The approximation theorem states that if $U$ is bounded, $u \in W^{1,p}(U)$ for some $1 \leq p < \infty$ then there are functions $u_m \in C^\infty(U) \cap W^{k,p}(U)$, such that $u_m \rightarrow u$ in $W^{k,p}(U)$.
This is probably very simple, but I'm trying to follow along with an example in a book I am reading. I'm looking at the set $\Omega = (-1,0) \cup (0,1)$ and the function $u : \Omega \rightarrow \mathbb{R}$ defined by
$u(x) = \left\{ \begin{array}{ll} 1, & x > 0 \\ 0, & x < 0 \end{array} \right.$.
It's clear to me that this function is in $W^{1,p}(\Omega)$ for $1 \leq p \leq \Omega$; however, I'm having trouble proving that it cannot be approximated by functions in $C^\infty(\overline{\Omega})$. It seems that any sequence approaching $u$ would approach the heaviside function which I know is not in $L^p$ and therefore not in $W^{1,p}$; however, actually proving this rigorously has eluded me for a while now.

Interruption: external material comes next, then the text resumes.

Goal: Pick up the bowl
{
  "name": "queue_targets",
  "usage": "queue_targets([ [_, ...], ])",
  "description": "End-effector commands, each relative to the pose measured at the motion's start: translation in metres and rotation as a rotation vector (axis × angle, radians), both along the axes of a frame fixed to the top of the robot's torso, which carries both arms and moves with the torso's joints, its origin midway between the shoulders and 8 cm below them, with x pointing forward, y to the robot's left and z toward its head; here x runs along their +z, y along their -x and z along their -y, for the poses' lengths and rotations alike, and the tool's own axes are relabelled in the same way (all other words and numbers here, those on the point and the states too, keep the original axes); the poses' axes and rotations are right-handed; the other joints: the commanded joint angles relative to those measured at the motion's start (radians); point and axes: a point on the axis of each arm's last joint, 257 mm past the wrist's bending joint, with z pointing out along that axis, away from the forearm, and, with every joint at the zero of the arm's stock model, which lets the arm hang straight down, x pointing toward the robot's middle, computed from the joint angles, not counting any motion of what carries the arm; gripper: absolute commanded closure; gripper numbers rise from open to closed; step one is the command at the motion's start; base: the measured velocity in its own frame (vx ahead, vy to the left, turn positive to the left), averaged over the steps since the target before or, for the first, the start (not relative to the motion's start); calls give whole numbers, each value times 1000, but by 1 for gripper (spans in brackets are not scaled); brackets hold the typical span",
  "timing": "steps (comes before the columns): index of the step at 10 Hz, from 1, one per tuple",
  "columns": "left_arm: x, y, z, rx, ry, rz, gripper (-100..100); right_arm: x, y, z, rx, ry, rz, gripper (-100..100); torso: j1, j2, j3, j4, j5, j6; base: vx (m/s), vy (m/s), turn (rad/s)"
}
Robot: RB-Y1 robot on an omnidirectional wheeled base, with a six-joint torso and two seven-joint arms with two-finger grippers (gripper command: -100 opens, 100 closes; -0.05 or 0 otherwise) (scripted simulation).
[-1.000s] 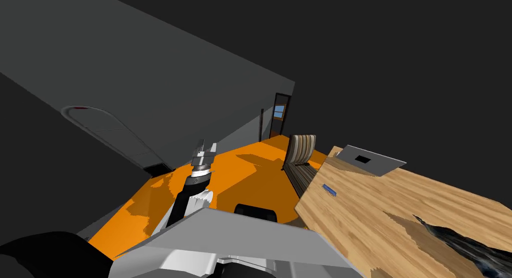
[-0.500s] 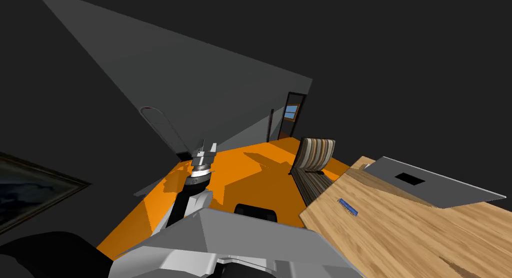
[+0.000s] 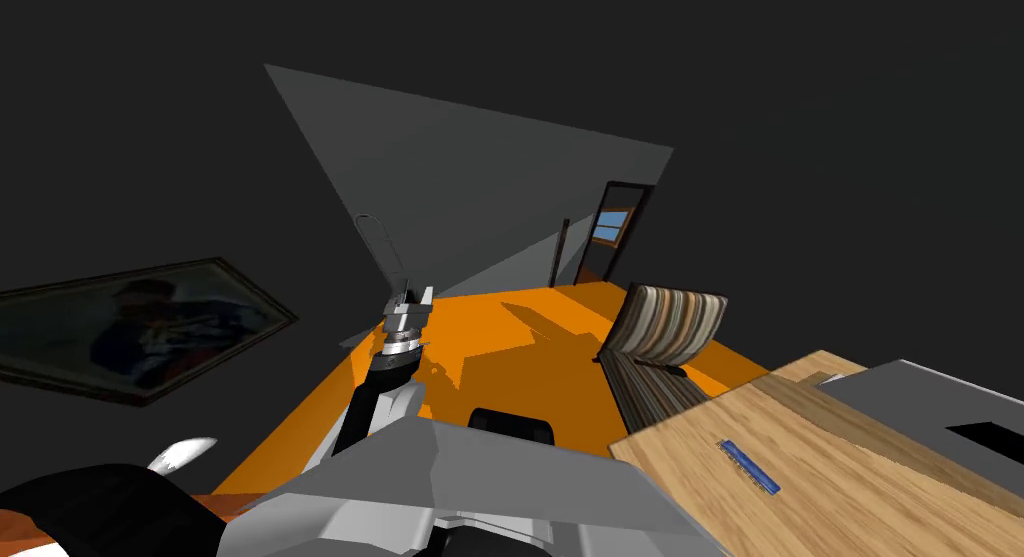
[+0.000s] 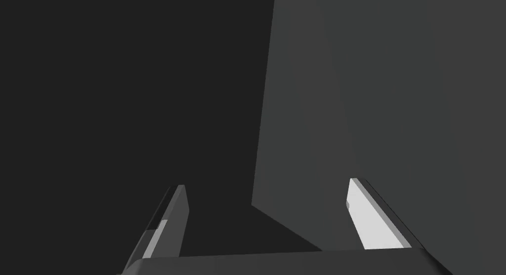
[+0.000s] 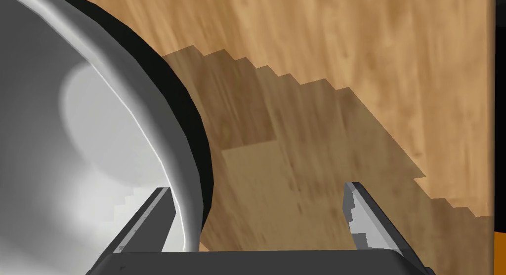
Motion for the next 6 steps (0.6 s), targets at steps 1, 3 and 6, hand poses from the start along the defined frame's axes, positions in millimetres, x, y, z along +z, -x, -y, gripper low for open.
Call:
queue_targets([
  [1, 0, 0, 0, 0, 0, 0, 0, -7, 17, -19, -45, -17, 2, -100, 0, 0, 0, 0, 0, 0, -50, -26, 155],
  [3, 0, 0, 0, 0, 0, 0, 0, -9, 39, -35, -113, -13, 9, -100, 0, 2, 1, 1, -5, 1, -93, -24, 373],
  [6, 0, 0, 0, 0, 0, 0, 0, -13, 78, -70, -223, -20, 9, -100, -3, 2, 2, 2, -8, 1, -61, -24, 311],
])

I also had a question about a global form of the approximation theorem. If we also add that $\partial U$ is $C^1$ to the hypothesis, then we have functions $u_m \in C^\infty(\overline{U})$ such that $u_m \rightarrow u$ in $W^{k,p}(U)$. I know that $W^{k,p}$ is Banach so I was wondering if in this case we are able to assume that $\lim\limits_{m \rightarrow \infty} u_m$ exists in $W^{1,p}$. I'm just not sure if the $C^\infty$ functions intersected with the $W^{k,p}$ functions are complete. Anyway, thanks a lot for looking. I appreciate any help you guys can provide.